Beyond these rare population variants, which are associated with strong TPα receptor phenotypes, there are a number of reported common or low-frequency variants that are predicted to alter TXA2-mediated platelet responses but which have not been functionally analyzed in patients (1820). For example, TBXA2 missense variants observed in population databases that predict Val80Glu and Ala160Thr substitution in the TPα receptor have been expressed in a novel megakaryocyte-based system in an attempt to recapitulate the impact on human platelet responses (18). In this model, the Val80Glu substitution reduced TPα receptor activation whereas the Ala160Thr substitution increased activation responses. It is unknown whether the Ala160Thr substitution confers constitutive activity to the TPα receptor in vivo, potentially promoting platelet hyperactivity and conferring increased risk of cardiovascular disease.

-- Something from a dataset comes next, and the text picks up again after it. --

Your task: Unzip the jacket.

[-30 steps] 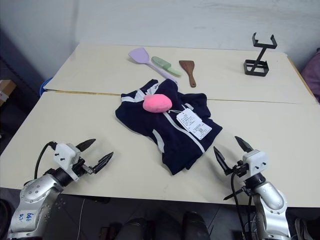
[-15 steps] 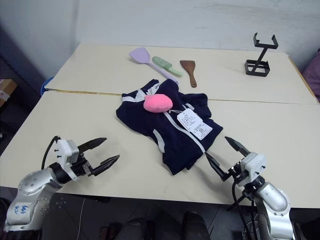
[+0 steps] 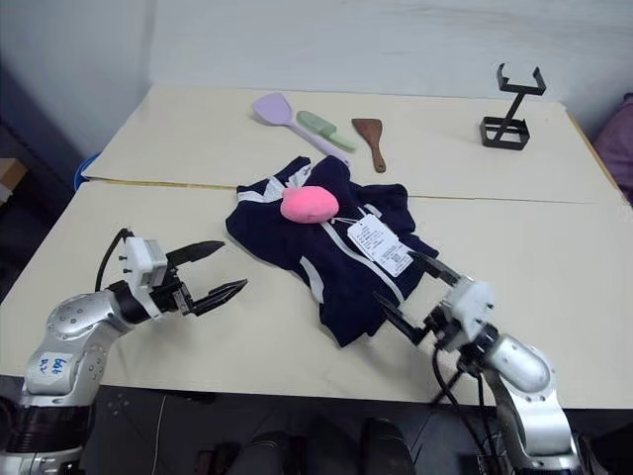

In conclusion, the relatively low number of TPα receptor variants identified in patients with abnormal bleeding indicates that these remain rare contributors to bleeding risk even in selected populations. Notably, the presence of heterozygous variants in TBXA2R and other GPCR genes does not always correlate with a clinical bleeding phenotype, even though they are consistently associated with abnormal platelet functional responses in diagnostic laboratory tests. For example, although the pedigree index cases with heterozygous variants predicting the Asp304Asn and Trp29Cys TPα receptor substitutions presented with mild bleeding, pedigree members who were also heterozygous for these variants were asymptomatic (6,7). One explanation is that heterozygous loss of function TBXA2 variants are insufficient alone to cause a clinical bleeding phenotype, but require other mild hemostatic defects in affected patients to manifest as bleeding (21). Indeed, while many hundreds of millions of people take aspirin relatively few have “bleeding disorders” consistent with the lack of bleeding phenotype that can accompany TP receptor mutations and even a complete lack of TP receptor signaling. Studies such as GAPP which use a detailed phenotyping approach combined with targeted genotyping to diagnose platelet function disorders have provided unique insights into key structure–function relationships at the TPα receptor and, in particular, highlighted the role of TMD1 in the regulation of TPα receptor cell surface expression and dimerization. However, in the absence of whole genome sequencing and validation of various non-platelet genes involved in hemostasis, wider speculation on their causal relationship to bleeding should be treated with caution.

Funding Statement

This work was supported by the British Heart Foundation.

Declaration of interest

The authors report no declaration of interest.